Page MenuHomePhabricator

Delay rollout of constraint violation gadget to all users?
Closed, DeclinedPublic

Description

Per T184069: Increase reach of constraint violation gadget, we were planning to start enabling the constraint violation gadget to all logged-in users, by enabling it for all users whose username starts with Z on March 1st for a start. But now that caching has been delayed yet again (see T184812), we might have to postpone this.

According to Special:GadgetUsage, checkConstraints is currently used by 238 active users. And according to this query, there are 235 active users (have edited in the last 30 days) whose user name starts with Z. So it looks like if we don’t enable caching, we can expect roughly twice the load from wbcheckconstraints API requests for the first week of the rollout. I feel like this could still be okay, as long as we get caching in place before Y (229) and X (114) join the party a week later. But on the other hand, if there’s another problem with caching, pausing the rollout while it’s in progress is probably worse than just delaying it as a whole…

Thoughts?

Event Timeline

We’ll try to get caching re-enabled today, and then hopefully we won’t have to delay the rollout.
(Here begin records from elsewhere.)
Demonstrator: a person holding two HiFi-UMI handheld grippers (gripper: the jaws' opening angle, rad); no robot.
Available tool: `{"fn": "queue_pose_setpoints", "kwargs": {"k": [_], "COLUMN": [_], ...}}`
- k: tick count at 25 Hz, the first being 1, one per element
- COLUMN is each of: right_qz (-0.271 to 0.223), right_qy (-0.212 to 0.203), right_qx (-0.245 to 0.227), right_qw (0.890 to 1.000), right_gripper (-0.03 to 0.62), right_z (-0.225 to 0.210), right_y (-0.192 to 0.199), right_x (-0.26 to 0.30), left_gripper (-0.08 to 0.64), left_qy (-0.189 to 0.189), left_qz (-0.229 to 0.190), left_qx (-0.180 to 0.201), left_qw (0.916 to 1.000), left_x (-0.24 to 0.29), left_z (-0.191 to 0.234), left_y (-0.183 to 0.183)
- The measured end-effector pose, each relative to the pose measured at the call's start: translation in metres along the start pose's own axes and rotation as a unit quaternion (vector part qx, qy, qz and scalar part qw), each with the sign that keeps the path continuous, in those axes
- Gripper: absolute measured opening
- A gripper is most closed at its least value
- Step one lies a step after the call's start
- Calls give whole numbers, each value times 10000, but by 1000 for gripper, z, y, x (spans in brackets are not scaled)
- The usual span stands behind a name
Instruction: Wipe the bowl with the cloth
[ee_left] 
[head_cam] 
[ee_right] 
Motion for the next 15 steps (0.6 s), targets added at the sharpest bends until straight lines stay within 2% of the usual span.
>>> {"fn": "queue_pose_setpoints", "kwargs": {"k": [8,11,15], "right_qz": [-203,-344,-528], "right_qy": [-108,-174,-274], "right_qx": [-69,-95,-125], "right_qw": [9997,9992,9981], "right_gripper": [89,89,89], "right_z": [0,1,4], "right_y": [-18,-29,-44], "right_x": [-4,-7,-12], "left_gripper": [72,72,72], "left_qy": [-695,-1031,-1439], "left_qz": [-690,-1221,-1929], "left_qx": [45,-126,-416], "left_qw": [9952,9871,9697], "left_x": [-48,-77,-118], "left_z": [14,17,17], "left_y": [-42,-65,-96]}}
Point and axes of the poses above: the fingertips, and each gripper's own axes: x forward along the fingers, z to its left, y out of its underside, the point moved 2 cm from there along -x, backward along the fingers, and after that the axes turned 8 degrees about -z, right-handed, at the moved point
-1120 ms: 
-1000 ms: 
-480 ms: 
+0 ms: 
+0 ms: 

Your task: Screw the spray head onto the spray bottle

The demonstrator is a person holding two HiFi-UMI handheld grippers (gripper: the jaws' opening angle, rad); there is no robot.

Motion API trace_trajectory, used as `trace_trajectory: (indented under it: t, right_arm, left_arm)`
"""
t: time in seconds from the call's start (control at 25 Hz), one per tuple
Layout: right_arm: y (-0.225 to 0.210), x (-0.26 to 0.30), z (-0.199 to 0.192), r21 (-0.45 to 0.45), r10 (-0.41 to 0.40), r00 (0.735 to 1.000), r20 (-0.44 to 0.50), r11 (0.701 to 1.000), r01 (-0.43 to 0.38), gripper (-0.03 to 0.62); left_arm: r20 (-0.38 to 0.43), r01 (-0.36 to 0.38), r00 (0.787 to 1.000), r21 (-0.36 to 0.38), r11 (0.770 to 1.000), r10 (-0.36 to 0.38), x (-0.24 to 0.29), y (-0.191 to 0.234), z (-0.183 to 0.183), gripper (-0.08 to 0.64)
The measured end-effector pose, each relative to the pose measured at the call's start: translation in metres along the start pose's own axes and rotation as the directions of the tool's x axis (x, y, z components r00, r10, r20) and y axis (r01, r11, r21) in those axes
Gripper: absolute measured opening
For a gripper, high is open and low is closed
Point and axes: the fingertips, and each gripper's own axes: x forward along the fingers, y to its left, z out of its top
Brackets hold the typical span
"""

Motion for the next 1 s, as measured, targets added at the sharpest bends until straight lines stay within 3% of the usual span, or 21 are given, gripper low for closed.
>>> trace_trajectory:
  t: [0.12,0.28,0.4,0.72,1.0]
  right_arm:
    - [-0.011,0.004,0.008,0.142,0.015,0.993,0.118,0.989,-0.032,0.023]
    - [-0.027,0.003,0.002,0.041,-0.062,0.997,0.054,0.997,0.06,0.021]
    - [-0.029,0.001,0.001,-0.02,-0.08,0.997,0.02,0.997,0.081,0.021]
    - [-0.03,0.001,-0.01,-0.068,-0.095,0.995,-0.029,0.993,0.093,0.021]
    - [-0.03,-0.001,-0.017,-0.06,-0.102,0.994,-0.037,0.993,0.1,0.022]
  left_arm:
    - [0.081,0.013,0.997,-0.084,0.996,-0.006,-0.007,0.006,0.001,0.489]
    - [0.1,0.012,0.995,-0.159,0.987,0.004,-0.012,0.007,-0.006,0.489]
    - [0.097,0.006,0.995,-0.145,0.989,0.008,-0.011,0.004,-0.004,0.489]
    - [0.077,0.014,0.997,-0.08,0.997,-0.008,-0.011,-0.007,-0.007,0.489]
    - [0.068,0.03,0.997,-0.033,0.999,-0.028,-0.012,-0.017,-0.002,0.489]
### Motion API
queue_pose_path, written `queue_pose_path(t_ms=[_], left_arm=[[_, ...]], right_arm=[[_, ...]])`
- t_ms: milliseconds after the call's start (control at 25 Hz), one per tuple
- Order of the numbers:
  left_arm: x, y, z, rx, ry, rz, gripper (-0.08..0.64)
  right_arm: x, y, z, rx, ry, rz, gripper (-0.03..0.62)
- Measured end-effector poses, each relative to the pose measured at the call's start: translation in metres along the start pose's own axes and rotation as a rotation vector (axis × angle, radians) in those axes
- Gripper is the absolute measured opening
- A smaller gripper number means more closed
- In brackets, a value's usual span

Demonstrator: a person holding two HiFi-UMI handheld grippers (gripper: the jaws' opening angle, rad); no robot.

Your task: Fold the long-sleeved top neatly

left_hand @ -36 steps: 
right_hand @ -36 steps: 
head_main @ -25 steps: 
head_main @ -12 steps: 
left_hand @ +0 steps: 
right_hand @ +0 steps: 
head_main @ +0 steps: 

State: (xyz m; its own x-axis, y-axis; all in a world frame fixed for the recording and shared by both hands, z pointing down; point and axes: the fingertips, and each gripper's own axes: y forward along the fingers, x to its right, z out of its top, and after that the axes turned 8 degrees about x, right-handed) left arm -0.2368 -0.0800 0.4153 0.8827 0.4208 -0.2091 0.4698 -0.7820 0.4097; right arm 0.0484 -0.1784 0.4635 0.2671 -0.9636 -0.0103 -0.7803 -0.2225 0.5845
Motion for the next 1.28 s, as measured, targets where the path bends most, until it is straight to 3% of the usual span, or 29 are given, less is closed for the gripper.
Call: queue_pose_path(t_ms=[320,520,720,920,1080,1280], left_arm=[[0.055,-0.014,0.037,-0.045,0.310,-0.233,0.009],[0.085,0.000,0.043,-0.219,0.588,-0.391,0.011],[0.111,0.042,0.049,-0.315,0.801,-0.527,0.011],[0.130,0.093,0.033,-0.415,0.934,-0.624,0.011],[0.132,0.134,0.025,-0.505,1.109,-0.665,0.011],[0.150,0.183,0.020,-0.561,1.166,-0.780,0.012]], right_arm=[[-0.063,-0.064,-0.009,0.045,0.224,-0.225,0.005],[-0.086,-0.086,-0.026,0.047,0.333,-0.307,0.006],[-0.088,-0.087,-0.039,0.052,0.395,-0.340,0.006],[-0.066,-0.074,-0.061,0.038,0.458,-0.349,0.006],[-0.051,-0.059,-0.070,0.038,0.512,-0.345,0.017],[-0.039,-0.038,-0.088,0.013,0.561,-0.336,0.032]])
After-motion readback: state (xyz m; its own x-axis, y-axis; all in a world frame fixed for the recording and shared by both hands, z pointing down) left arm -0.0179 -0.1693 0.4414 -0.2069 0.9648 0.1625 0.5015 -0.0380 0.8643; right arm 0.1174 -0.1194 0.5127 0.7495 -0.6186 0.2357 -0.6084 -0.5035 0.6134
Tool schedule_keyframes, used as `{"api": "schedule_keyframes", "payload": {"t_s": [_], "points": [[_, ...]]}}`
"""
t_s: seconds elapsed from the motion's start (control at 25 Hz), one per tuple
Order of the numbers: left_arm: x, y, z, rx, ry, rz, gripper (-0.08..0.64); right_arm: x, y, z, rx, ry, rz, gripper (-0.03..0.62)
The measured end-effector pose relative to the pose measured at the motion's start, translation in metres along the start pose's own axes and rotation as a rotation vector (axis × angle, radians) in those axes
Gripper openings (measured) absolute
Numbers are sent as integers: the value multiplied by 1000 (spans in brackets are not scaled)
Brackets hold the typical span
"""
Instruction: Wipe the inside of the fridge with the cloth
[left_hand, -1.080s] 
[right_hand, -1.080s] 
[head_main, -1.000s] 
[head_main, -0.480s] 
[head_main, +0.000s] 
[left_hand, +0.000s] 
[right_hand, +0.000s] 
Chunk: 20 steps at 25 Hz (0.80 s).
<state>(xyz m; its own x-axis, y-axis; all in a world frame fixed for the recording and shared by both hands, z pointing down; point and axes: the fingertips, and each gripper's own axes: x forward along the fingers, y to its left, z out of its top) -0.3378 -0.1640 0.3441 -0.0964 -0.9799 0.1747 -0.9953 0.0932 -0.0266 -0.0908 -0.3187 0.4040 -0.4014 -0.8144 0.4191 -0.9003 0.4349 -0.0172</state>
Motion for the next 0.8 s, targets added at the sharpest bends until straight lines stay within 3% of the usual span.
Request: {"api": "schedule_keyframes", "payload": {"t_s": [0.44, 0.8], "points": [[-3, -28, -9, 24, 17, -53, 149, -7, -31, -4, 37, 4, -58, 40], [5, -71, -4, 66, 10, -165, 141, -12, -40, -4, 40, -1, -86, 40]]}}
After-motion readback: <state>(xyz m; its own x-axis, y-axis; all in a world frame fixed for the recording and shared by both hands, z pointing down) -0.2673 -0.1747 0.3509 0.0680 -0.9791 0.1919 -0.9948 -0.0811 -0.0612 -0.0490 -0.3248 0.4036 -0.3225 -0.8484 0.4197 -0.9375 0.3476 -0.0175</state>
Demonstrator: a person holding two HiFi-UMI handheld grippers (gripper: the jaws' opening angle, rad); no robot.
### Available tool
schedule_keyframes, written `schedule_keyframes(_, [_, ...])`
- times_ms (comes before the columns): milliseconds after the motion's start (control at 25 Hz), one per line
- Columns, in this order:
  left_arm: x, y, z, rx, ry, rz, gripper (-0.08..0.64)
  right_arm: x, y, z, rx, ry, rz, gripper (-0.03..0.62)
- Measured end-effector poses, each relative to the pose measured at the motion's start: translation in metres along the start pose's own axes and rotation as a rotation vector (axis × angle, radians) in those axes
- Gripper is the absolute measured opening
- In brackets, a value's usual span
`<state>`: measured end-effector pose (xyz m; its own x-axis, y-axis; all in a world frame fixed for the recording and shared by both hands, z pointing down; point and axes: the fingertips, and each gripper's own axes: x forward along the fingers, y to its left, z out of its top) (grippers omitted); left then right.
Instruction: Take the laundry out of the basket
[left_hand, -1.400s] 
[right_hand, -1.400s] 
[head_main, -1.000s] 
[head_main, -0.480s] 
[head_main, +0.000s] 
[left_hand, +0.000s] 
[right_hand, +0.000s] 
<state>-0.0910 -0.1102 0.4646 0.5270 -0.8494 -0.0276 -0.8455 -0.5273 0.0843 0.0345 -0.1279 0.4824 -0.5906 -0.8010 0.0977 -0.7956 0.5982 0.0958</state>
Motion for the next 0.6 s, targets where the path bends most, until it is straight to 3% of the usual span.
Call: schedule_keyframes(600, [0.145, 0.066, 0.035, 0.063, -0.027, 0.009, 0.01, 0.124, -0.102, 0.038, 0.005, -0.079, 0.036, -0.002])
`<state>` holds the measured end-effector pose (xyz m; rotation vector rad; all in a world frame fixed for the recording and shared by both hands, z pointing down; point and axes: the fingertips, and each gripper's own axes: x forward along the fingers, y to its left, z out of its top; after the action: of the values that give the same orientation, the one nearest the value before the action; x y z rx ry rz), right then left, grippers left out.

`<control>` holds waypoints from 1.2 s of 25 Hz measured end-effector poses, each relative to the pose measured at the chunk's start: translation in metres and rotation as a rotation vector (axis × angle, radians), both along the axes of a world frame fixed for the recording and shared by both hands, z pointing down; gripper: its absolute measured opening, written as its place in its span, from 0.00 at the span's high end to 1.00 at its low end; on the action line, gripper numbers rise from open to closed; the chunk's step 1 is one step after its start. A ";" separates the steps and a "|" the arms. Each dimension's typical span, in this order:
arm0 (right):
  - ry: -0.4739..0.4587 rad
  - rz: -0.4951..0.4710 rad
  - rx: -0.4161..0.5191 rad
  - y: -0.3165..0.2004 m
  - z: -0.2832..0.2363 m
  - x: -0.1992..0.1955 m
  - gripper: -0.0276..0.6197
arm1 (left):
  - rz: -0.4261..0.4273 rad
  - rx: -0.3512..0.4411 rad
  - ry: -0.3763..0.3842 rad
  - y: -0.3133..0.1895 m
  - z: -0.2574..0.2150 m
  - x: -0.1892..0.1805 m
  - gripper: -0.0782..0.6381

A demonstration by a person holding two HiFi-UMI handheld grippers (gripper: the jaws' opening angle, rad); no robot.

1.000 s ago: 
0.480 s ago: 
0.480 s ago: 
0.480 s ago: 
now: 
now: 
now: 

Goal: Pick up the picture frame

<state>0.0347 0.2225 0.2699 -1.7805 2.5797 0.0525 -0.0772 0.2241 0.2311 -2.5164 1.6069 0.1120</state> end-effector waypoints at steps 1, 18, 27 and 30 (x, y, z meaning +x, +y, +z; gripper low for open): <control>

So far I’m not seeing any increase in wbcheckconstraints requests (Grafana)… I guess users who go through the effort to enable the gadget are generally more active than arbitrarily selected users whose user names happen to begin with Z?

Usage has started to pick up slightly with the second batch (Grafana). We’ll try to enable caching again later today, so hopefully we won’t need to delay the rollout any further.

(For the record – I realize now that setting up this automatic rollout was irresponsible, and we should’ve instead done it via one config change per batch, so that we’re not sitting on a ticking bomb as the rollout continues automatically. The way this rollout is set up leaves no record in the Server Admin Log that the increase in requests could be connected to. Sorry.)

Okay, no further caching problems reported so far. Cache hit rate to date is somewhere between 20% and 30%, but I have reason to hope this will improve in the future (the cache has been enabled for less than one full TTL (one day), so it’s still warming up; higher gadget usage should hopefully mean more requests to the same entities; and sharing the same cache across languages should help a lot as well once we’re ready for that).